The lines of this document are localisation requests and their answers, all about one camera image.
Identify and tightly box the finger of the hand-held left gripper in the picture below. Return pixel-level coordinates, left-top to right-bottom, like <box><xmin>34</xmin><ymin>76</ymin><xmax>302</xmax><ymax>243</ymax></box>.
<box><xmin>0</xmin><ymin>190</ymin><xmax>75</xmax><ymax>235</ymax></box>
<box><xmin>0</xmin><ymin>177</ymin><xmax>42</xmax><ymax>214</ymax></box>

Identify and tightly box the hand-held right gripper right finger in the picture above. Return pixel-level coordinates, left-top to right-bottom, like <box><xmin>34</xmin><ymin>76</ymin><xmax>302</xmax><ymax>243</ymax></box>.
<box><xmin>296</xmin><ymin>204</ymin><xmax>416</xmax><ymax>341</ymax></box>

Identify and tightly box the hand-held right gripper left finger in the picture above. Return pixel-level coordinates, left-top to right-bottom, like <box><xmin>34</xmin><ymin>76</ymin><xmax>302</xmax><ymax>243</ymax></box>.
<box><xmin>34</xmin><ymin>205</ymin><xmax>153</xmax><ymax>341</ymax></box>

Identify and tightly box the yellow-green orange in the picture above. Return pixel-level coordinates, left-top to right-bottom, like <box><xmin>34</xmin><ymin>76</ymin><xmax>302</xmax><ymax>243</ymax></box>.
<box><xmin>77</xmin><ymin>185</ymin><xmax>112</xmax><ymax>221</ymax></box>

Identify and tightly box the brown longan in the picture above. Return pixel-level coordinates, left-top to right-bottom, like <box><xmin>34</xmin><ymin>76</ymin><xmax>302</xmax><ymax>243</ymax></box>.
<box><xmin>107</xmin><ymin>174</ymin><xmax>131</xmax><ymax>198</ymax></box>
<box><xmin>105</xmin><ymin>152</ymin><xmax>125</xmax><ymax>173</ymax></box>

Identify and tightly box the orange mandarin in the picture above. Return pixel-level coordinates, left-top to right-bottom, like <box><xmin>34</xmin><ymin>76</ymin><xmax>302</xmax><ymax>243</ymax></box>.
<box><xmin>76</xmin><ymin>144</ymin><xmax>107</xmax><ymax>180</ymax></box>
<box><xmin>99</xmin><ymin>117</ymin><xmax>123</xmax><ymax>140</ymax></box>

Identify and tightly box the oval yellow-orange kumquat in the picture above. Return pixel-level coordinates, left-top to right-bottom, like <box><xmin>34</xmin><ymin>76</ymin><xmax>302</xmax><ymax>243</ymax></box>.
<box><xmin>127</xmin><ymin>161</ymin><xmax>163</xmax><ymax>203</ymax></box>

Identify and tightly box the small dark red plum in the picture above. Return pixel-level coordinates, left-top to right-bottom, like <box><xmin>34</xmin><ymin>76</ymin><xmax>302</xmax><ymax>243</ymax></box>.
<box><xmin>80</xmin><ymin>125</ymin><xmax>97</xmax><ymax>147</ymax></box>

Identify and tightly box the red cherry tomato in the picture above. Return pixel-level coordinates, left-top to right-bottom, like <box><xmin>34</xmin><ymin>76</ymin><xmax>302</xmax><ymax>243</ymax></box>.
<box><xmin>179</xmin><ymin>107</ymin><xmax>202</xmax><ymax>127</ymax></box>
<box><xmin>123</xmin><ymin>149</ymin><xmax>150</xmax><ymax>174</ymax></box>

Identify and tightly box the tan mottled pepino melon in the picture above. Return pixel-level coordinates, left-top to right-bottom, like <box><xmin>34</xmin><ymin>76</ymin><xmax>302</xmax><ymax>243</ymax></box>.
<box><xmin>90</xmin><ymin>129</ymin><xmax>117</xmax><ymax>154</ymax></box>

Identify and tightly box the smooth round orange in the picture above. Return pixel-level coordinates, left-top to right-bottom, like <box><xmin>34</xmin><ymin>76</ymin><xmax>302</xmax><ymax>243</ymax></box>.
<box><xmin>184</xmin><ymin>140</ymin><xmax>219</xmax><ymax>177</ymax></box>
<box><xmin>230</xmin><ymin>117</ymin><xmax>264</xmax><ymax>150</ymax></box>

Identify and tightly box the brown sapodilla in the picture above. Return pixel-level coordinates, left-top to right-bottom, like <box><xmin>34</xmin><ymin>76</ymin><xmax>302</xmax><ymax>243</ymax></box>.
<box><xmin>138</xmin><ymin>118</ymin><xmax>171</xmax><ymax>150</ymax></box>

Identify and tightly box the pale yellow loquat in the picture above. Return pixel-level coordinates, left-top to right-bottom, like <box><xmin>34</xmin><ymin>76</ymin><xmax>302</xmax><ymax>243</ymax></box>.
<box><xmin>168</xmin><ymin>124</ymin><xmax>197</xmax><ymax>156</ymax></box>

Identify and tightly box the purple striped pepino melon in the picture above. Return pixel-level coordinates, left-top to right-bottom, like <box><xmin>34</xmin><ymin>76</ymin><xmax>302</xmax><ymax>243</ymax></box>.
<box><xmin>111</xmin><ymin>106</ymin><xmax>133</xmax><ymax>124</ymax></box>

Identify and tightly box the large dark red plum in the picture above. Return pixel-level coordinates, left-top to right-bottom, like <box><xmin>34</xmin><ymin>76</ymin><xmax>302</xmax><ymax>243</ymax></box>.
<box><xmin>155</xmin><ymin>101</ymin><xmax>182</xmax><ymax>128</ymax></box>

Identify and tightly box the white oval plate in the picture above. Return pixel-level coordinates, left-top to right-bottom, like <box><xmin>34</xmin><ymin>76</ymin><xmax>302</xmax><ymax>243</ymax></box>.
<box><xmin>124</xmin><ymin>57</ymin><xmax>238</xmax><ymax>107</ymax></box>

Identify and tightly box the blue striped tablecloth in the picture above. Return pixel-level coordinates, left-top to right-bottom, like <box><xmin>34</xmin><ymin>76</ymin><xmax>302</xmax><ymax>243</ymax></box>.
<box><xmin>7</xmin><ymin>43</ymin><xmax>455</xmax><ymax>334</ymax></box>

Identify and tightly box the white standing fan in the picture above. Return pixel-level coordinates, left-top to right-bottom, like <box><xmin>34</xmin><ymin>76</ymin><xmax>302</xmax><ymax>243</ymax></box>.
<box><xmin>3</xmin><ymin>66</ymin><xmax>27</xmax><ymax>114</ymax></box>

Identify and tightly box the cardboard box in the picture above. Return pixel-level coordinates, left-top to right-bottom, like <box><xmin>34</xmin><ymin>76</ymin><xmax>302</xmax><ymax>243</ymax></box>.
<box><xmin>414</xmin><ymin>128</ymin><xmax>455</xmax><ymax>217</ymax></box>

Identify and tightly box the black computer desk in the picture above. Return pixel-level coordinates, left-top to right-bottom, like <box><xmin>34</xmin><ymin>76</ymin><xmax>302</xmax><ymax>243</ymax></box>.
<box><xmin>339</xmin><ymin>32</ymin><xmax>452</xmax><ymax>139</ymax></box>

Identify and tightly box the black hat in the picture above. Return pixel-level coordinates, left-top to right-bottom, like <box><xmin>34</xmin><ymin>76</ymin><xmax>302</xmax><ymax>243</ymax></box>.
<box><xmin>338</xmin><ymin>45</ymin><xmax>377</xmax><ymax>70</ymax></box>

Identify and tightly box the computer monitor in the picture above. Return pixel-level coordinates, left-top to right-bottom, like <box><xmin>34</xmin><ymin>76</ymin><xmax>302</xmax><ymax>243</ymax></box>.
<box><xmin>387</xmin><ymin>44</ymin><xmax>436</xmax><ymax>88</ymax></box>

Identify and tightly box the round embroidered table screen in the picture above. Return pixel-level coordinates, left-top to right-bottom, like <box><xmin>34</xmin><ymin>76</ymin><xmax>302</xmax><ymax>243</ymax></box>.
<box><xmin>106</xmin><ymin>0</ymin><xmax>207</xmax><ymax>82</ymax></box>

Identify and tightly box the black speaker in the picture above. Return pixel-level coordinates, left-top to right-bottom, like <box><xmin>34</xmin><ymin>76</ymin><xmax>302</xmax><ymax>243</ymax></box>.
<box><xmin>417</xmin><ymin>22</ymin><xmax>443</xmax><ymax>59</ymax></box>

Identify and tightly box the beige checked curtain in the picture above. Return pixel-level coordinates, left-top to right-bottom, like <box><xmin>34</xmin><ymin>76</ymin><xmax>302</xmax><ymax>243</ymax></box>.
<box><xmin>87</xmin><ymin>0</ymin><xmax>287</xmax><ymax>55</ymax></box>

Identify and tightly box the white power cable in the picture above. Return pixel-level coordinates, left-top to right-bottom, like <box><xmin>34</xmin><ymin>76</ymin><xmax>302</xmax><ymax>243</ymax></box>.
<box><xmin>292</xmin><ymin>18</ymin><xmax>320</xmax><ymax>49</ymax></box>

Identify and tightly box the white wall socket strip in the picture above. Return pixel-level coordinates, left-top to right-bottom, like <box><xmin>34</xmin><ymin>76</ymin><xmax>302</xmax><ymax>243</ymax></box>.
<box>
# # #
* **Exercise prompt**:
Go through the listing, find each line with the word "held", and copy it.

* **Your response**:
Identify and tightly box the finger of the hand-held left gripper in the picture below. Return pixel-level coordinates, left-top to right-bottom, like <box><xmin>34</xmin><ymin>76</ymin><xmax>302</xmax><ymax>243</ymax></box>.
Identify and tightly box the hand-held right gripper right finger in the picture above. Return pixel-level coordinates, left-top to right-bottom, like <box><xmin>34</xmin><ymin>76</ymin><xmax>302</xmax><ymax>243</ymax></box>.
Identify and tightly box the hand-held right gripper left finger in the picture above. Return pixel-level coordinates, left-top to right-bottom, like <box><xmin>34</xmin><ymin>76</ymin><xmax>302</xmax><ymax>243</ymax></box>.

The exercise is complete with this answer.